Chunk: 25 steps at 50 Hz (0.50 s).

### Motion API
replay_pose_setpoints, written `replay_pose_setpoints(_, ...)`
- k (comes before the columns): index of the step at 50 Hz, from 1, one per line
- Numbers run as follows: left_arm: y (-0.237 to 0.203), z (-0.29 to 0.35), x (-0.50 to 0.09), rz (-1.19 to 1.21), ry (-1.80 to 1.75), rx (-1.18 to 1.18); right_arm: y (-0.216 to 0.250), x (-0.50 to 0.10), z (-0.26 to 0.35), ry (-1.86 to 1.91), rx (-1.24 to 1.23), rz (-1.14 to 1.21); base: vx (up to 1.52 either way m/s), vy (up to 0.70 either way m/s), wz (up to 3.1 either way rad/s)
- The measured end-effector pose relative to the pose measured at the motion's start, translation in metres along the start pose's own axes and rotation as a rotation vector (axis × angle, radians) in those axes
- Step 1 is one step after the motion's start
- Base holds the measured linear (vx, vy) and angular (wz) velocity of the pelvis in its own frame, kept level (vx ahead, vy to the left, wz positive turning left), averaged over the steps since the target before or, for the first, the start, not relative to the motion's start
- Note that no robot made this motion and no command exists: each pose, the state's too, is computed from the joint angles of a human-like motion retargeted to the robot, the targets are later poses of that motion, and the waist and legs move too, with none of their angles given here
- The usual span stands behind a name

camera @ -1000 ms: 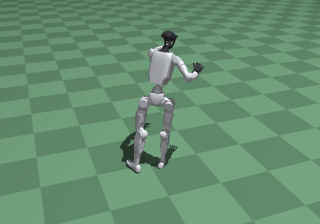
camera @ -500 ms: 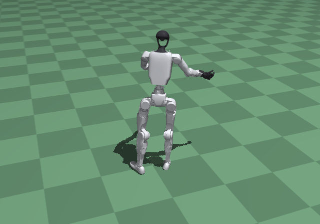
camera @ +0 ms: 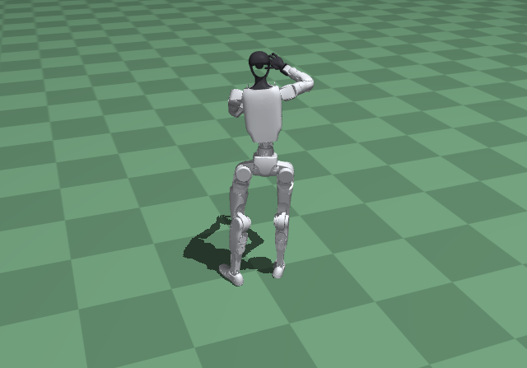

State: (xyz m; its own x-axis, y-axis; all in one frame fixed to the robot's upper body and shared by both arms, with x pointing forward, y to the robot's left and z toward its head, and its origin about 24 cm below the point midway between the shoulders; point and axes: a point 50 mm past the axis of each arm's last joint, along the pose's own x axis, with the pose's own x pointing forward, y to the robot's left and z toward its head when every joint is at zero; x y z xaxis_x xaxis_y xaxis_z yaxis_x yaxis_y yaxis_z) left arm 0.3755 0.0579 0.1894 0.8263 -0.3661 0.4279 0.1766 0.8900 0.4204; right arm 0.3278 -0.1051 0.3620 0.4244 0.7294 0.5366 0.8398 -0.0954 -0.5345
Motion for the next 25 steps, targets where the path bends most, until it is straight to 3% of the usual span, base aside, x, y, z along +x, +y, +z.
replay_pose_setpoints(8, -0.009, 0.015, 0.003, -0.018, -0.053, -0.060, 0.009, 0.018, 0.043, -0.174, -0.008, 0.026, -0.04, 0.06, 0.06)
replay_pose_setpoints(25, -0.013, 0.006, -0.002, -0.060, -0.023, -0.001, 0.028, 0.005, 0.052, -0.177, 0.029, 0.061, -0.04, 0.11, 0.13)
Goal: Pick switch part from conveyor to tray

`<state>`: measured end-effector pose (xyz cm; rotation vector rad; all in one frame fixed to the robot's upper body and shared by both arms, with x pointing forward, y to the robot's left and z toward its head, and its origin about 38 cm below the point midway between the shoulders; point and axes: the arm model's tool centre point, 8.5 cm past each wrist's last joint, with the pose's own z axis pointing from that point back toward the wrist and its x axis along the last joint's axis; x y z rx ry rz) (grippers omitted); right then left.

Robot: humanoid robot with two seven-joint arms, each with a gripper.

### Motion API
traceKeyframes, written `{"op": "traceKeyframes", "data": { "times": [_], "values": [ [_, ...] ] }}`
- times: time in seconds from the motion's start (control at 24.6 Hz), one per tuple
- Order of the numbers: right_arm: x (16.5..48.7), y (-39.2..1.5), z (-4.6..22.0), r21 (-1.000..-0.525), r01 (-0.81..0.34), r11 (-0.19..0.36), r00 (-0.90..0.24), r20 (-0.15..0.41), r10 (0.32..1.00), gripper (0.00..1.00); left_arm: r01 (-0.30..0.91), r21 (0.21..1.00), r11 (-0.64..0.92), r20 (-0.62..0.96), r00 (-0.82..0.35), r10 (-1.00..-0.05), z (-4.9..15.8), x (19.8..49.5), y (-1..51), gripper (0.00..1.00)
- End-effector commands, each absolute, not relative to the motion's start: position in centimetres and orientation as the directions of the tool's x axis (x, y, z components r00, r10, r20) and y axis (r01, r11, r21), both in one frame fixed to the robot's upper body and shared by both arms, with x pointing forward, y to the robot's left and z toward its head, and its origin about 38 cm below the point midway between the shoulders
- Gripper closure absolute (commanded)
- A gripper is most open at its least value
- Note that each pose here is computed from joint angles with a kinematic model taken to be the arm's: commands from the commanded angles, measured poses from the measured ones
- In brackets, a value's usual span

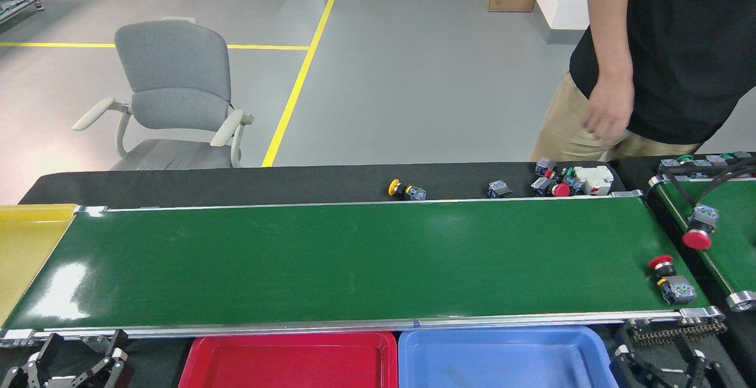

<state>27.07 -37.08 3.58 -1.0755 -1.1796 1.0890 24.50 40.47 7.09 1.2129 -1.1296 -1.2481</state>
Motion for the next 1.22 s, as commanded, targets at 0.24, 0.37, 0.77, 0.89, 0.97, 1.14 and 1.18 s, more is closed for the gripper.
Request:
{"op": "traceKeyframes", "data": {
  "times": [0.24,0.37,0.77,0.89,0.97,1.14,1.18],
  "values": [
    [28.5,-38.2,4.0,-0.980,-0.138,0.143,0.142,0.123,0.982,0.01,0.053,0.997,-0.063,-0.064,0.019,-0.998,8.0,24.7,41.1,0.00],
    [29.2,-38.0,4.0,-0.974,-0.170,0.152,0.142,0.129,0.981,0.01,0.060,0.996,-0.063,-0.064,0.016,-0.998,8.0,24.8,40.9,0.00],
    [32.8,-36.2,5.6,-0.976,-0.180,0.125,0.064,0.116,0.991,0.01,0.108,0.992,-0.059,-0.061,0.020,-0.998,7.5,24.8,40.8,0.00],
    [34.1,-34.7,5.1,-0.969,-0.216,0.118,0.037,0.113,0.993,0.01,0.107,0.993,-0.058,-0.060,0.021,-0.998,7.5,24.8,40.8,0.00],
    [34.5,-34.4,4.6,-0.964,-0.235,0.127,0.040,0.121,0.992,0.01,0.107,0.993,-0.057,-0.060,0.022,-0.998,7.5,24.9,40.8,0.00],
    [35.2,-32.4,3.7,-0.956,-0.257,0.140,0.021,0.139,0.990,0.02,0.106,0.993,-0.057,-0.060,0.023,-0.998,7.5,24.9,40.8,0.00],
    [35.3,-32.2,3.6,-0.955,-0.261,0.143,0.022,0.142,0.990,0.03,0.107,0.993,-0.057,-0.060,0.024,-0.998,7.5,24.9,40.8,0.00]
  ]
}}
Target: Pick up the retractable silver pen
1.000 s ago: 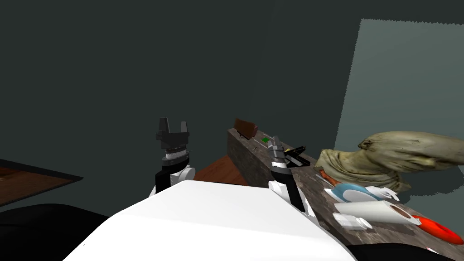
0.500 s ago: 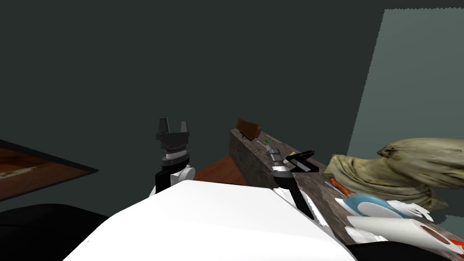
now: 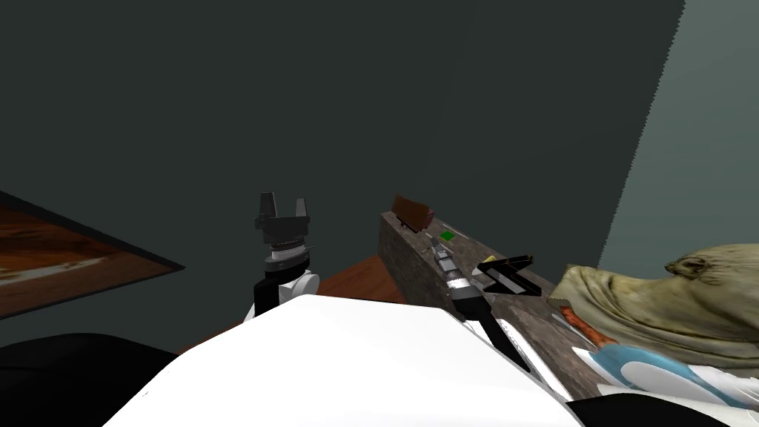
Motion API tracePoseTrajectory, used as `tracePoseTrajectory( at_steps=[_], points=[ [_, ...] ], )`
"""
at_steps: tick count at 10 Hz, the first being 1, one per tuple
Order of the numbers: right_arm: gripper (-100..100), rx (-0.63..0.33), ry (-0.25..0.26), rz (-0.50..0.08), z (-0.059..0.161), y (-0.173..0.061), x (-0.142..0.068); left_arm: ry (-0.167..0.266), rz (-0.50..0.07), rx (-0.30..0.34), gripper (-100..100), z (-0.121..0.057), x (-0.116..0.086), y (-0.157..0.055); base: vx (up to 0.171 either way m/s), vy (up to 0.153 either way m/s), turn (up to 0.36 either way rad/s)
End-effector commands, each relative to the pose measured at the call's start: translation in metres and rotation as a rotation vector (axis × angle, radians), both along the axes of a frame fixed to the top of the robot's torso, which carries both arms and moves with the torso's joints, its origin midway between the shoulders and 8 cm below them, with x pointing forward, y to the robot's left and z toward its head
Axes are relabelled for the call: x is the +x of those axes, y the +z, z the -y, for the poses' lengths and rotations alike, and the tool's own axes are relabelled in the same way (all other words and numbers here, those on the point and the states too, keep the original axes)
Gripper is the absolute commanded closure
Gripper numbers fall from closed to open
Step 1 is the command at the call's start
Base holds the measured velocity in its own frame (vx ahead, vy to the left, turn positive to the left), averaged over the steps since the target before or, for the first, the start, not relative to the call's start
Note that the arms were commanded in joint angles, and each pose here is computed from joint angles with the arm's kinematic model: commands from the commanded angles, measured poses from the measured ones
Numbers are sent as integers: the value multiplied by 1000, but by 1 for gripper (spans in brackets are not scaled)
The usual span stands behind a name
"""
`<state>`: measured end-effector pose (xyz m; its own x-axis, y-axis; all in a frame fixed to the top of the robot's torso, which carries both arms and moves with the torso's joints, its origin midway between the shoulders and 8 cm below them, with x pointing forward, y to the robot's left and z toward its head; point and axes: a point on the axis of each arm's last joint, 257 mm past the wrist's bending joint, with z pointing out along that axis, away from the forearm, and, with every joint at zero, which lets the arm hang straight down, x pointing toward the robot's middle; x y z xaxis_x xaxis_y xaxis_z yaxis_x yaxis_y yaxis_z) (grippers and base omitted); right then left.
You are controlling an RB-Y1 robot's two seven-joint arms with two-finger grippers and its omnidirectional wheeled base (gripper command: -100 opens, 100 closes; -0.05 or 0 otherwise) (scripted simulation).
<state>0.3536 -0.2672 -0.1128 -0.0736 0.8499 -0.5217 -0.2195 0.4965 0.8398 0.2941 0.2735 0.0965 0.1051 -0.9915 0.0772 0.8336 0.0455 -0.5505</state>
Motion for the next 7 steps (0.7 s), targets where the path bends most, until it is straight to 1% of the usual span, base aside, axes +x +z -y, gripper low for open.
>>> tracePoseTrajectory(
  at_steps=[1, 2, 3, 4, 5, 6, 7],
  points=[
    [-100, -30, 17, -19, -1, -6, -1, 0, 0, 0, 0, 0, 0, 0, 6, -1, -11],
    [-100, -75, 19, -96, 0, -28, -10, 0, 0, 0, 0, 0, 0, 0, 13, 5, 183],
    [-100, -99, 38, -103, -2, -30, -10, 0, 0, 0, 0, 0, 0, 0, 16, 0, 111],
    [-100, -108, 45, -106, -3, -30, -11, 0, 0, 0, 0, 0, 0, 0, 8, -1, -14],
    [-100, -155, 47, -187, -1, -54, -22, 0, 0, 0, 0, 0, 0, 0, 15, 5, 191],
    [-100, -184, 71, -195, -2, -55, -23, 0, 0, 0, 0, 0, 0, 0, 17, -3, 116],
    [-100, -226, 73, -264, -1, -75, -34, 0, 0, 0, 0, 0, 0, 0, 25, -1, 208]
  ],
)
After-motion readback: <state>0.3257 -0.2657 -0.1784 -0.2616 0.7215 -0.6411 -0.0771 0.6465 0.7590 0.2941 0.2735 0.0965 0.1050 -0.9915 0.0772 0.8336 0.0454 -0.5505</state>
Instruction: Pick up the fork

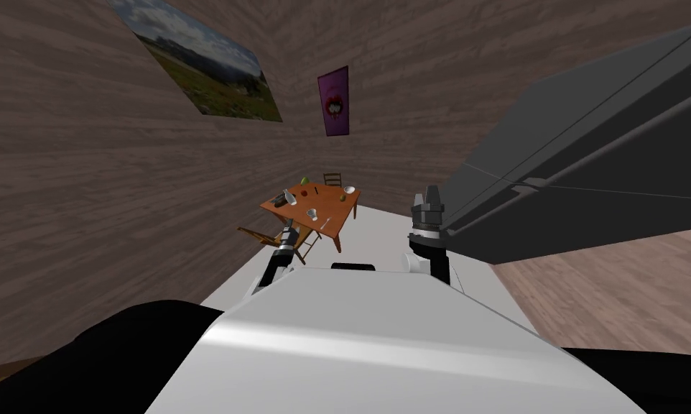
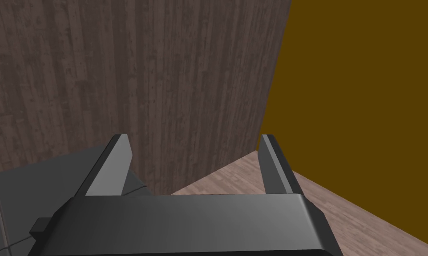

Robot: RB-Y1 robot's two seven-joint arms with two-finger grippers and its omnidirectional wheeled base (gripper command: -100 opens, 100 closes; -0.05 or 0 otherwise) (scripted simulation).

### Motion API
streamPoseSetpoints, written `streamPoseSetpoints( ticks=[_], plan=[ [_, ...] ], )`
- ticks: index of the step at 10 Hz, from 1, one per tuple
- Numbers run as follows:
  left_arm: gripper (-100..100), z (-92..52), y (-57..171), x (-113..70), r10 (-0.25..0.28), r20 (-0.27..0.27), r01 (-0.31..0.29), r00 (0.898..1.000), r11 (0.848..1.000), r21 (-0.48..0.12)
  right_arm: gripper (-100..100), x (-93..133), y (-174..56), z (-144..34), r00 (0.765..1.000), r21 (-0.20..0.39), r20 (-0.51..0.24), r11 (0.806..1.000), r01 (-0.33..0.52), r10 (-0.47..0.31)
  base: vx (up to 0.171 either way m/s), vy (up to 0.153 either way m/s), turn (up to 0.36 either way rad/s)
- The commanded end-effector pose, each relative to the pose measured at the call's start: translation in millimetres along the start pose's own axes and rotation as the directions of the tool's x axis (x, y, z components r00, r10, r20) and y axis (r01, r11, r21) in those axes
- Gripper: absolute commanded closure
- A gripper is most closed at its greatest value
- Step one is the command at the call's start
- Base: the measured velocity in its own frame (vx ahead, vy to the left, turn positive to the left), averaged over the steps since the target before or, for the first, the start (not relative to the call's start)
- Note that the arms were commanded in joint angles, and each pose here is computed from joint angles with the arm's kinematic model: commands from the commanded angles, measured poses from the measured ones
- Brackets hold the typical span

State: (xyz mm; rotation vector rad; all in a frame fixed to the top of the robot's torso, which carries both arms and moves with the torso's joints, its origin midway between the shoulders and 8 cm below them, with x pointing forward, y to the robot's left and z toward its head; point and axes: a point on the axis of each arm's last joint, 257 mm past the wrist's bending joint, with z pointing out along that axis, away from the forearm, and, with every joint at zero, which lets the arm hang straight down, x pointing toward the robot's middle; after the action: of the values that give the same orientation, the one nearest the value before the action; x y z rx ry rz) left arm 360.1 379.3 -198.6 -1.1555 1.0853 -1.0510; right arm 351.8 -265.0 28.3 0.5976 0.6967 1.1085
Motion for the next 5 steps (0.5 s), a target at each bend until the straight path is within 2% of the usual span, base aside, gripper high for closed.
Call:
streamPoseSetpoints(
  ticks=[1,2,3,4,5],
  plan=[
    [-100,-6.7,27,-16.4,-0.015,0.025,0.017,1.000,0.996,-0.083,0,0,0,0.0,1.000,0.000,0.000,1.000,0.000,0.000,0.056,-0.096,0.101],
    [-100,-13.7,47,-30.5,-0.029,0.049,0.036,0.998,0.990,-0.139,0,0,0,0.0,1.000,0.000,0.000,1.000,0.000,0.000,0.077,-0.147,0.133],
    [-100,-14.3,51,-31.0,-0.028,0.052,0.036,0.998,0.987,-0.155,0,0,0,0.0,1.000,0.000,0.000,1.000,0.000,0.000,0.075,-0.117,0.067],
    [-100,-23.3,73,-46.0,-0.041,0.082,0.058,0.996,0.974,-0.219,0,0,0,0.0,1.000,0.000,0.000,1.000,0.000,0.000,0.085,-0.108,0.076],
    [-100,-23.7,75,-46.2,-0.041,0.083,0.058,0.996,0.973,-0.225,0,0,0,0.0,1.000,0.000,0.000,1.000,0.000,0.000,0.064,-0.081,0.051]
  ],
)
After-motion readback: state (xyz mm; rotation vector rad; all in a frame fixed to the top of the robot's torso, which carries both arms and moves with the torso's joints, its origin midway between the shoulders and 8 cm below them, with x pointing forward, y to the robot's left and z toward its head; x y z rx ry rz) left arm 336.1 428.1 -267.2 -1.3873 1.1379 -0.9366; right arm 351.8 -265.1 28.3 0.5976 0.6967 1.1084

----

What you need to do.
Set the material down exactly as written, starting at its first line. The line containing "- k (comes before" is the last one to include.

Answer space.
Chunk: 25 steps at 50 Hz (0.50 s).

### Motion API
replay_pose_setpoints, written `replay_pose_setpoints(_, ...)`
- k (comes before the columns): index of the step at 50 Hz, from 1, one per line

The work on this exercise is now complete.